A la recherche d’une citation, je rouvre un dossier, et je tombe là-dessus :
"Du temps de Rubens, donc, on ne disait pas « Europe » mais « Chrétienté ». Qui s'en souvient ? Le terme « Europe », comme désignation d'un espace pertinent, est de création récente, il n'a que deux siècles, l'enfance ou presque. C'est entre disons 1650 et 1750 que la terminologie a basculé. Des environs, donc, de la mort de Rubens aux premiers frissons précurseurs de la Révolution. Dans cette époque d'effondrements que quelqu'un a pu appeler excellemment la « crise de la conscience européenne ». « Chrétienté »., au fond, était un terme de guerre, un nom dans lequel résonnait l'effort européen pour repousser l'ennemi absolu d'alors, je veux parler des Turcs, bien sûr, des Ottomans. La « Terreur du monde », comme on disait depuis la prise de Constantinople en 1453. « Europe » est employé progressivement partout où ce danger disparaît (à l'ouest), alors que là où il subsiste (Espagne, Italie du Sud, Autriche, Hongrie, Pologne), « Chrétienté » résiste. Le mot « Europe » signifie donc cessation des hostilités, armistice, ou encore croyance à la fin de la Guerre Sainte (sa consécration dans la langue date de 1751, avec la publication par Voltaire du Siècle de Louis XIV).
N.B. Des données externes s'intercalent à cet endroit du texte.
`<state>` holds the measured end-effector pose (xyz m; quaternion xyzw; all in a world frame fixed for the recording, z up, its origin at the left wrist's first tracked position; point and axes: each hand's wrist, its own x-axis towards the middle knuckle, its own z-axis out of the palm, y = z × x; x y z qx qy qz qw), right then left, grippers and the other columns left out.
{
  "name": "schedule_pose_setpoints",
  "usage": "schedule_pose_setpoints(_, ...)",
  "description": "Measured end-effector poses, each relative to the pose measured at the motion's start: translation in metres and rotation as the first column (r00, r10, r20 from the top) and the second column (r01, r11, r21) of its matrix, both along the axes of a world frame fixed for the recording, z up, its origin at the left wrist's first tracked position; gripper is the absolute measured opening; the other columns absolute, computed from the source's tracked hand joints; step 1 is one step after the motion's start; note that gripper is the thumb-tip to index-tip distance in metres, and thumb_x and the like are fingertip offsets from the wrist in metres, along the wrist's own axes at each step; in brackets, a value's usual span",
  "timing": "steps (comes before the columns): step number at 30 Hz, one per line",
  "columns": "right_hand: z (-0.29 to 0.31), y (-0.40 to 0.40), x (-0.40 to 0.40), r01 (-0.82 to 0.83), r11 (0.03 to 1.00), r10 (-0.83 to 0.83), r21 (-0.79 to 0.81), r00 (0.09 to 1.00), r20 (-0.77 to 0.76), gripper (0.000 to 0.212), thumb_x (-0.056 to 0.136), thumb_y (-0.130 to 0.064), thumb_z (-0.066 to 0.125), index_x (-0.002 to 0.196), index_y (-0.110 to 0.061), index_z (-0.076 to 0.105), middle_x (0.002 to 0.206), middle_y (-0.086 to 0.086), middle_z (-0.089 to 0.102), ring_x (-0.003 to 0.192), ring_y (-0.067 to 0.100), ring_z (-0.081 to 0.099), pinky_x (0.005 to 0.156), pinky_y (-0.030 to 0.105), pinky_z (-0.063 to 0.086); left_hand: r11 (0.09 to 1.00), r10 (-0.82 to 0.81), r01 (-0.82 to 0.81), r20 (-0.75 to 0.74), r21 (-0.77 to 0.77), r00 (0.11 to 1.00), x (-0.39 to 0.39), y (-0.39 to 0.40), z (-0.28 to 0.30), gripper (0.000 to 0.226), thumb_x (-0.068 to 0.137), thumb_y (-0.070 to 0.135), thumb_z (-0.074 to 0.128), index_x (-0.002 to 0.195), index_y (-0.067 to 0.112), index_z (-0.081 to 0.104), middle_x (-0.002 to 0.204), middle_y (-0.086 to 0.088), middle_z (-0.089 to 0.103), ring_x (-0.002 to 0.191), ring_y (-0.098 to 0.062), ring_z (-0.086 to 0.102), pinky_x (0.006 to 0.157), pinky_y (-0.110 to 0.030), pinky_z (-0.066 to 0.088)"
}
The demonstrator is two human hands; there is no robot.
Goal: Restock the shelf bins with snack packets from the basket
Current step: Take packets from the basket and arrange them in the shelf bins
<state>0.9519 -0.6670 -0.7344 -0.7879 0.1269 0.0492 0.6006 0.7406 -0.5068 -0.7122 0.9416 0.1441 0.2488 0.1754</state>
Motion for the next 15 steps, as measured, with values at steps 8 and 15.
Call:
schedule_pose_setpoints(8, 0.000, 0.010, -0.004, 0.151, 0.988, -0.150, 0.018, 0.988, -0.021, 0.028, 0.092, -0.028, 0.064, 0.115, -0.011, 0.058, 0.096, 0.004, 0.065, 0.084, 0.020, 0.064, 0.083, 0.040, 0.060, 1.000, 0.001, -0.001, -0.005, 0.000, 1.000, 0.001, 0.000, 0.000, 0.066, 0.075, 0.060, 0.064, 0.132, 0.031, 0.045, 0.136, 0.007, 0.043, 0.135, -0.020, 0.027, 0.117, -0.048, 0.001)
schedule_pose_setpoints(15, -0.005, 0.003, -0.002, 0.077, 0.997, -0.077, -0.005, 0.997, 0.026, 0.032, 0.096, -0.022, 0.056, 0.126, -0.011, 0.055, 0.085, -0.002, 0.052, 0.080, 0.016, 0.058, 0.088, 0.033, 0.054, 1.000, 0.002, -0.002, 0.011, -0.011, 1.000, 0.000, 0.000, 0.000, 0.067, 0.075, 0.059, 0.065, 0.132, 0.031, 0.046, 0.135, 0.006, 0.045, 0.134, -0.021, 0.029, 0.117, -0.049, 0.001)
Appelons « Europe » l'illusion naissante, et maintenant devenue lieu commun, que nous n'ayons pas eu d'autre ennemis à travers le temps que les Turcs ; ou que la menace « ottomane » se soit à jamais évanouie avec ces « chrétiens » qui la combattaient ; et aussi, bien entendu, que nous puissions partager quelque chose, par exemple avec les Allemands, avec l'Allemagne, avec le puissant Massif moral et central germanique."
P. Muray, La Gloire de Rubens, 1991. Livre publié, c’est toujours un peu piquant de le rappeler, par un directeur de collection chez Grasset du nom de Lévy, du prénom de Bernard-Henri.